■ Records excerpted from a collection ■
++++++++++++++++++++

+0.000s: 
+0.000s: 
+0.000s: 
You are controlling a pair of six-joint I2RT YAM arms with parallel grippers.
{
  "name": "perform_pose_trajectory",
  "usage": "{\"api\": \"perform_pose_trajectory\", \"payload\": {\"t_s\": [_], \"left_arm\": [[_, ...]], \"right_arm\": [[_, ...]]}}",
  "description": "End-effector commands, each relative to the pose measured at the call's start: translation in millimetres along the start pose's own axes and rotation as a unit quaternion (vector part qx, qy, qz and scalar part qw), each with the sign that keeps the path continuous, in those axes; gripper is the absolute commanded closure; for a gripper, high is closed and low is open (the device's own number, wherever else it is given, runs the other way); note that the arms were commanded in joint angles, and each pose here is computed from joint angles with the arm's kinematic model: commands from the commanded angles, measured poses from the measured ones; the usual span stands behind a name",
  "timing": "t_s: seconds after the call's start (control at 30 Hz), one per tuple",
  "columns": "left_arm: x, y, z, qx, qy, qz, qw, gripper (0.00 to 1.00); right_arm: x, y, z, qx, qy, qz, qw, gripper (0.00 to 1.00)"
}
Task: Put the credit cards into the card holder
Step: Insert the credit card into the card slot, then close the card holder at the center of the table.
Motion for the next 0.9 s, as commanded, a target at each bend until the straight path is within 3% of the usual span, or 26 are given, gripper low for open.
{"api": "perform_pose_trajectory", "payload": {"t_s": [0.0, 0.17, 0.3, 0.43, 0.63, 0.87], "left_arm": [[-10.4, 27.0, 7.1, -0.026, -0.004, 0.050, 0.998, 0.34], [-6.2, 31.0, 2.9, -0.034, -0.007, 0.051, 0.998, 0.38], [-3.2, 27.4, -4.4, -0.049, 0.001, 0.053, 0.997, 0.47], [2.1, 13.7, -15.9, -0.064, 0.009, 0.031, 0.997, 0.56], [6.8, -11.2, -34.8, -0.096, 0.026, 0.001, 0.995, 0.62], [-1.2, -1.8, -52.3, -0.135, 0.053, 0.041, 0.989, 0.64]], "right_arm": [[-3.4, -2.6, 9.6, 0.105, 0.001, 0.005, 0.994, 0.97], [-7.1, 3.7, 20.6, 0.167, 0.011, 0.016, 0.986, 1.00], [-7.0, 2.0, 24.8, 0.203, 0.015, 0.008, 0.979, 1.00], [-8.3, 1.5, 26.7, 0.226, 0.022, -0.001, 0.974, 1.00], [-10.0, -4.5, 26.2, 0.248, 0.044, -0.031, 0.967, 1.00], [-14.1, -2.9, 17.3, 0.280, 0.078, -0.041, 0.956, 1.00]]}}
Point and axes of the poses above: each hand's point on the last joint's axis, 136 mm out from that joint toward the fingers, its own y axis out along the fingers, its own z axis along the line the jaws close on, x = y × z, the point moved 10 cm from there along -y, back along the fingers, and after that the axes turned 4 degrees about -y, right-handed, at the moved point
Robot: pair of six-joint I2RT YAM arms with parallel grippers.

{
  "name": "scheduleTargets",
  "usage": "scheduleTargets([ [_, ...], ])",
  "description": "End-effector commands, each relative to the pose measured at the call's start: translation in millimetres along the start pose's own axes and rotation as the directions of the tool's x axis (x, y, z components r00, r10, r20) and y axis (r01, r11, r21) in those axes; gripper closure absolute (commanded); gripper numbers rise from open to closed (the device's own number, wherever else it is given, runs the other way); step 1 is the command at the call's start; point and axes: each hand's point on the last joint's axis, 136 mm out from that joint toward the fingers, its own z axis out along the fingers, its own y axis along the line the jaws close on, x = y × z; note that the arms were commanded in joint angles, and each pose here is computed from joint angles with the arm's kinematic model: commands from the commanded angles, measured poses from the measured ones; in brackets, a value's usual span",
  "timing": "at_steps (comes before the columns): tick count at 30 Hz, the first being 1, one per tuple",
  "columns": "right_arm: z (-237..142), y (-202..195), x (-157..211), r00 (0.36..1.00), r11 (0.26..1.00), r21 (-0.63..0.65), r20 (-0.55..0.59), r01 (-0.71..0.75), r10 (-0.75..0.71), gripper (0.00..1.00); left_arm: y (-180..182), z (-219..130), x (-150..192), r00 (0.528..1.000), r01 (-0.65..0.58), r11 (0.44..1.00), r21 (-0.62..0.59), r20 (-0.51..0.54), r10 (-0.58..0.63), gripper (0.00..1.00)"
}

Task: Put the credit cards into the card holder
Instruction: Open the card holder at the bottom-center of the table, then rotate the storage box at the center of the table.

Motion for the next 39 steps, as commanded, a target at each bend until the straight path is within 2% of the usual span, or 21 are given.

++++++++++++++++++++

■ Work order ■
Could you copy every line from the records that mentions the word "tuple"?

■ Answer space ■
  "timing": "t_s: seconds after the call's start (control at 30 Hz), one per tuple",
  "timing": "at_steps (comes before the columns): tick count at 30 Hz, the first being 1, one per tuple",

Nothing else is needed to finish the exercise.